### WHAT YOU ARE ASKED TO DO
Print, exactly and completely, every entry in the data.

### Items from a dataset
====

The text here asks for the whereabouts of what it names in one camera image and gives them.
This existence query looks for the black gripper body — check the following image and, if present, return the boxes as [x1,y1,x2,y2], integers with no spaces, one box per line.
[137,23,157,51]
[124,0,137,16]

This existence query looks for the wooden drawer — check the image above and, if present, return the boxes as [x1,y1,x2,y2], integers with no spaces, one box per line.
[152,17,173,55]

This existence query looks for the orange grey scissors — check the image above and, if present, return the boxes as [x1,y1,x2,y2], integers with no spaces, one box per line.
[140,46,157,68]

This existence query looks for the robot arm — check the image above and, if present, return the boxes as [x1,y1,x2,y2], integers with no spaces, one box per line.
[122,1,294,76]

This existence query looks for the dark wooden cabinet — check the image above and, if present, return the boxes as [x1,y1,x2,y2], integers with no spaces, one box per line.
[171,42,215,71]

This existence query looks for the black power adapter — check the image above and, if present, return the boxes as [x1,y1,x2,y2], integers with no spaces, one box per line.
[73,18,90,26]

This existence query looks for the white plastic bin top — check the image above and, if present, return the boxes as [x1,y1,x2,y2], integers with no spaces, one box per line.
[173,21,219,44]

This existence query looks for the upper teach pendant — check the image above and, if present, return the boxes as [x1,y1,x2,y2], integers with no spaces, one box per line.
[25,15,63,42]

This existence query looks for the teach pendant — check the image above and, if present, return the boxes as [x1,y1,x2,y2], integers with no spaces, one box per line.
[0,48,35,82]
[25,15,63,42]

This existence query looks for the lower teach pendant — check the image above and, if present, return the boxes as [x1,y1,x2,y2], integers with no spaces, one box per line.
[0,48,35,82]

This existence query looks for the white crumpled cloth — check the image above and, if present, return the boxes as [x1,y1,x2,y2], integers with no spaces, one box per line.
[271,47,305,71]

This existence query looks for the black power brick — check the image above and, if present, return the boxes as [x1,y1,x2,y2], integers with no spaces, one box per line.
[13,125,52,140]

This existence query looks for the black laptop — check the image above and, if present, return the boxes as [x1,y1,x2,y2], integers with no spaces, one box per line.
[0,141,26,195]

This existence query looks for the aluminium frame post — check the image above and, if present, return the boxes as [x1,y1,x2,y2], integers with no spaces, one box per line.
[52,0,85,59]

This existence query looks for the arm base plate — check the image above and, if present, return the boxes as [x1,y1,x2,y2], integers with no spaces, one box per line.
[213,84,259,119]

====

### SOLUTION
The text here asks for the whereabouts of what it names in one camera image and gives them.
This existence query looks for the black gripper body — check the following image and, if present, return the boxes as [x1,y1,x2,y2], integers with no spaces, one box per line.
[137,23,157,51]
[124,0,137,16]

This existence query looks for the wooden drawer — check the image above and, if present, return the boxes as [x1,y1,x2,y2], integers with no spaces, one box per line.
[152,17,173,55]

This existence query looks for the orange grey scissors — check the image above and, if present, return the boxes as [x1,y1,x2,y2], integers with no spaces, one box per line.
[140,46,157,68]

This existence query looks for the robot arm — check the image above and, if present, return the boxes as [x1,y1,x2,y2], integers with no spaces, one box per line.
[122,1,294,76]

This existence query looks for the dark wooden cabinet — check the image above and, if present, return the boxes as [x1,y1,x2,y2], integers with no spaces, one box per line.
[171,42,215,71]

This existence query looks for the black power adapter — check the image above and, if present, return the boxes as [x1,y1,x2,y2], integers with no spaces, one box per line.
[73,18,90,26]

This existence query looks for the white plastic bin top — check the image above and, if present, return the boxes as [x1,y1,x2,y2], integers with no spaces, one box per line.
[173,21,219,44]

This existence query looks for the upper teach pendant — check the image above and, if present, return the boxes as [x1,y1,x2,y2], integers with no spaces, one box per line.
[25,15,63,42]

This existence query looks for the teach pendant — check the image above and, if present, return the boxes as [x1,y1,x2,y2], integers with no spaces, one box per line.
[0,48,35,82]
[25,15,63,42]

This existence query looks for the lower teach pendant — check the image above and, if present, return the boxes as [x1,y1,x2,y2], integers with no spaces, one box per line.
[0,48,35,82]

This existence query looks for the white crumpled cloth — check the image above and, if present, return the boxes as [x1,y1,x2,y2], integers with no spaces, one box per line.
[271,47,305,71]

This existence query looks for the black power brick — check the image above and, if present, return the boxes as [x1,y1,x2,y2], integers with no spaces, one box per line.
[13,125,52,140]

This existence query looks for the black laptop — check the image above and, if present, return the boxes as [x1,y1,x2,y2], integers with no spaces, one box per line.
[0,141,26,195]

This existence query looks for the aluminium frame post — check the image above and, if present, return the boxes as [x1,y1,x2,y2], integers with no spaces, one box per line.
[52,0,85,59]

This existence query looks for the arm base plate — check the image above and, if present, return the boxes as [x1,y1,x2,y2], integers with no spaces, one box per line.
[213,84,259,119]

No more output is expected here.